Instructions for the task ▸
All of the data that appears below is to be given again precisely as written.

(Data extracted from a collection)

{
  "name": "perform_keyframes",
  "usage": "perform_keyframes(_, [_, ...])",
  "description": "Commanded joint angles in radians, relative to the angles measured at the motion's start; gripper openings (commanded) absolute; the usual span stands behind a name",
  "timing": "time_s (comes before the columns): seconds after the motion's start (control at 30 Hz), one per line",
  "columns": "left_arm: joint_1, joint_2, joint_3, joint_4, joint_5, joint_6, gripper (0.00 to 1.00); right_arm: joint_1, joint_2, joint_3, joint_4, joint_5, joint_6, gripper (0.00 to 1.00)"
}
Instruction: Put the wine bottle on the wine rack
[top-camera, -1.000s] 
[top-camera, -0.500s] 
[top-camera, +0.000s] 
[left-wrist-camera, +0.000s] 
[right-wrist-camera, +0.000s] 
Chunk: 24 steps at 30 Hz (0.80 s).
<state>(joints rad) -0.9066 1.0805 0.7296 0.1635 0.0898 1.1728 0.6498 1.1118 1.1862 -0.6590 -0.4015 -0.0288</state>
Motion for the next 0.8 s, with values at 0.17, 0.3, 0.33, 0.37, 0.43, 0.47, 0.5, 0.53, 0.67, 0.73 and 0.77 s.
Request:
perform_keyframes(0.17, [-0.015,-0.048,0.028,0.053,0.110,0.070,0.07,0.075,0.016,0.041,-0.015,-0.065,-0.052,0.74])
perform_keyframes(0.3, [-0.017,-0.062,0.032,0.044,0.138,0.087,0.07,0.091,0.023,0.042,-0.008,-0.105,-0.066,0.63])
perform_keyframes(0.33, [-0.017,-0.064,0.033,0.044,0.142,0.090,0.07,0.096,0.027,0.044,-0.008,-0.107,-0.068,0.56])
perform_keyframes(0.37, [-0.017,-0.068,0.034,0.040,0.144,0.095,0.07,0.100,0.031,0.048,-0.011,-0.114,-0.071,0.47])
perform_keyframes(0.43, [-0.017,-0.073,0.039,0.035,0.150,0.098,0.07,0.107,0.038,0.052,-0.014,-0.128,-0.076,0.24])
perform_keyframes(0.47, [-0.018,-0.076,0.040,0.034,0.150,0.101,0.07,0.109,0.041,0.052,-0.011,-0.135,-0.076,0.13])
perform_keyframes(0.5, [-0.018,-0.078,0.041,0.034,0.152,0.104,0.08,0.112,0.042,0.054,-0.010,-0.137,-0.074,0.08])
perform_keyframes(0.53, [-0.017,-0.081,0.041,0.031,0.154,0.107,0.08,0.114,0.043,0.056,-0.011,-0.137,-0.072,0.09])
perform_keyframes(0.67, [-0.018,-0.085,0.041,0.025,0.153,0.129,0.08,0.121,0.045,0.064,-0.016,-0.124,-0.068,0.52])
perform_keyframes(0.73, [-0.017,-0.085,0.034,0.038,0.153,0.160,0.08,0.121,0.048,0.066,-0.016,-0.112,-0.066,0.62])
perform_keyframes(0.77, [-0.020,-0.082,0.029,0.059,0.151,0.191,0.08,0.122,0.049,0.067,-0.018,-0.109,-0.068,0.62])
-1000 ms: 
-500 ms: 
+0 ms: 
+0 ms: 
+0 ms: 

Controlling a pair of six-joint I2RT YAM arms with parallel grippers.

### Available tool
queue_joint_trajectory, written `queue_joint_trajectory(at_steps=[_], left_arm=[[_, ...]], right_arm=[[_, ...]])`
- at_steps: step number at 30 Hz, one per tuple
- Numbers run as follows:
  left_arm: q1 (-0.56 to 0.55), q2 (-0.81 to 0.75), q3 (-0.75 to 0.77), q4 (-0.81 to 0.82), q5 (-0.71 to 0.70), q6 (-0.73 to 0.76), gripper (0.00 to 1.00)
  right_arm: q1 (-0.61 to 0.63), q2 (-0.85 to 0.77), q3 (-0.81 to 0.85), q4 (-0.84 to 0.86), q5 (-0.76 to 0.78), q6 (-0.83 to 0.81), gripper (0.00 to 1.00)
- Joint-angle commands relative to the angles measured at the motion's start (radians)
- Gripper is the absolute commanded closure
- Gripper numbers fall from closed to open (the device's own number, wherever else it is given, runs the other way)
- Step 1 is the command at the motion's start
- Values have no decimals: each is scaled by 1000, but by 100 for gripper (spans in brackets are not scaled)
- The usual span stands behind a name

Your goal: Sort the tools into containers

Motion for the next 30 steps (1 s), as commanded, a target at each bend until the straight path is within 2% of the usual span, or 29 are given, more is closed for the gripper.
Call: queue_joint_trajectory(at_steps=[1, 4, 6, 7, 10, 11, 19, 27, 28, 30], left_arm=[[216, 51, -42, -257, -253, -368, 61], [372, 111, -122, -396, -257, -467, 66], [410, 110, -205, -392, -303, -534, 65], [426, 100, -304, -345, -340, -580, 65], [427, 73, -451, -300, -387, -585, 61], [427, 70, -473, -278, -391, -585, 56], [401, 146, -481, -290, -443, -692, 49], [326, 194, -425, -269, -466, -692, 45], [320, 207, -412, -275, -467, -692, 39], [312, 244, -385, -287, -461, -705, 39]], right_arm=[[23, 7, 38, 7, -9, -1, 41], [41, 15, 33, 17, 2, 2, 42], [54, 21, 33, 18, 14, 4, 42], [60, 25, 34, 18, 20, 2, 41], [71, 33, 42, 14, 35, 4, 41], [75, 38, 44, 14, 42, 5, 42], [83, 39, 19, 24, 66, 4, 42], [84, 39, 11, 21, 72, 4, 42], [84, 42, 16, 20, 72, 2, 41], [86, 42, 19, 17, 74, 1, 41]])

Response area ▸
{
  "name": "perform_keyframes",
  "usage": "perform_keyframes(_, [_, ...])",
  "description": "Commanded joint angles in radians, relative to the angles measured at the motion's start; gripper openings (commanded) absolute; the usual span stands behind a name",
  "timing": "time_s (comes before the columns): seconds after the motion's start (control at 30 Hz), one per line",
  "columns": "left_arm: joint_1, joint_2, joint_3, joint_4, joint_5, joint_6, gripper (0.00 to 1.00); right_arm: joint_1, joint_2, joint_3, joint_4, joint_5, joint_6, gripper (0.00 to 1.00)"
}
Instruction: Put the wine bottle on the wine rack
[top-camera, -1.000s] 
[top-camera, -0.500s] 
[top-camera, +0.000s] 
[left-wrist-camera, +0.000s] 
[right-wrist-camera, +0.000s] 
Chunk: 24 steps at 30 Hz (0.80 s).
<state>(joints rad) -0.9066 1.0805 0.7296 0.1635 0.0898 1.1728 0.6498 1.1118 1.1862 -0.6590 -0.4015 -0.0288</state>
Motion for the next 0.8 s, with values at 0.17, 0.3, 0.33, 0.37, 0.43, 0.47, 0.5, 0.53, 0.67, 0.73 and 0.77 s.
Request:
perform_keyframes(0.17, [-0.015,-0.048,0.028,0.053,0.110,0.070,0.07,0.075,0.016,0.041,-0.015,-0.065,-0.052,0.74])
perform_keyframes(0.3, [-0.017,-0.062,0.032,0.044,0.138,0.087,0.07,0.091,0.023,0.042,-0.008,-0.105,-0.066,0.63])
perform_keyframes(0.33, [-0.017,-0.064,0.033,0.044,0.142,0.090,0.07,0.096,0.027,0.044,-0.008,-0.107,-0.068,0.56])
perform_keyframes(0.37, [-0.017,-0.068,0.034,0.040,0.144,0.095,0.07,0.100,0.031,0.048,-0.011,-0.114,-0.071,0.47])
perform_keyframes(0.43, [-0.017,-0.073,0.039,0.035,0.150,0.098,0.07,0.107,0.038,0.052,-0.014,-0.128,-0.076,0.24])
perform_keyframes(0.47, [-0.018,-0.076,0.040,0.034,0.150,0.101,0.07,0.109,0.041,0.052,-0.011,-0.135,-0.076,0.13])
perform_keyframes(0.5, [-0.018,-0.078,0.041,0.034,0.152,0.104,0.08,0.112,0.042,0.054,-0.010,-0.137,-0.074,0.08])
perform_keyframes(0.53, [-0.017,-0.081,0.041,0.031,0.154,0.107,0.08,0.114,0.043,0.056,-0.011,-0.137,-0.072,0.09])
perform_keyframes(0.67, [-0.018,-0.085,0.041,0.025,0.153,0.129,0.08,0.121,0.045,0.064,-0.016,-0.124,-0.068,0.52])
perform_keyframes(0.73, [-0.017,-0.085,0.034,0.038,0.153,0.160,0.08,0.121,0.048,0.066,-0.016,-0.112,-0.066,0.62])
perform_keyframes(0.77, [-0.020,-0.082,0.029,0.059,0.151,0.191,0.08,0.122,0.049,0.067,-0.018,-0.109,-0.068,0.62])
-1000 ms: 
-500 ms: 
+0 ms: 
+0 ms: 
+0 ms: 

Controlling a pair of six-joint I2RT YAM arms with parallel grippers.

### Available tool
queue_joint_trajectory, written `queue_joint_trajectory(at_steps=[_], left_arm=[[_, ...]], right_arm=[[_, ...]])`
- at_steps: step number at 30 Hz, one per tuple
- Numbers run as follows:
  left_arm: q1 (-0.56 to 0.55), q2 (-0.81 to 0.75), q3 (-0.75 to 0.77), q4 (-0.81 to 0.82), q5 (-0.71 to 0.70), q6 (-0.73 to 0.76), gripper (0.00 to 1.00)
  right_arm: q1 (-0.61 to 0.63), q2 (-0.85 to 0.77), q3 (-0.81 to 0.85), q4 (-0.84 to 0.86), q5 (-0.76 to 0.78), q6 (-0.83 to 0.81), gripper (0.00 to 1.00)
- Joint-angle commands relative to the angles measured at the motion's start (radians)
- Gripper is the absolute commanded closure
- Gripper numbers fall from closed to open (the device's own number, wherever else it is given, runs the other way)
- Step 1 is the command at the motion's start
- Values have no decimals: each is scaled by 1000, but by 100 for gripper (spans in brackets are not scaled)
- The usual span stands behind a name

Your goal: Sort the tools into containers

Motion for the next 30 steps (1 s), as commanded, a target at each bend until the straight path is within 2% of the usual span, or 29 are given, more is closed for the gripper.
Call: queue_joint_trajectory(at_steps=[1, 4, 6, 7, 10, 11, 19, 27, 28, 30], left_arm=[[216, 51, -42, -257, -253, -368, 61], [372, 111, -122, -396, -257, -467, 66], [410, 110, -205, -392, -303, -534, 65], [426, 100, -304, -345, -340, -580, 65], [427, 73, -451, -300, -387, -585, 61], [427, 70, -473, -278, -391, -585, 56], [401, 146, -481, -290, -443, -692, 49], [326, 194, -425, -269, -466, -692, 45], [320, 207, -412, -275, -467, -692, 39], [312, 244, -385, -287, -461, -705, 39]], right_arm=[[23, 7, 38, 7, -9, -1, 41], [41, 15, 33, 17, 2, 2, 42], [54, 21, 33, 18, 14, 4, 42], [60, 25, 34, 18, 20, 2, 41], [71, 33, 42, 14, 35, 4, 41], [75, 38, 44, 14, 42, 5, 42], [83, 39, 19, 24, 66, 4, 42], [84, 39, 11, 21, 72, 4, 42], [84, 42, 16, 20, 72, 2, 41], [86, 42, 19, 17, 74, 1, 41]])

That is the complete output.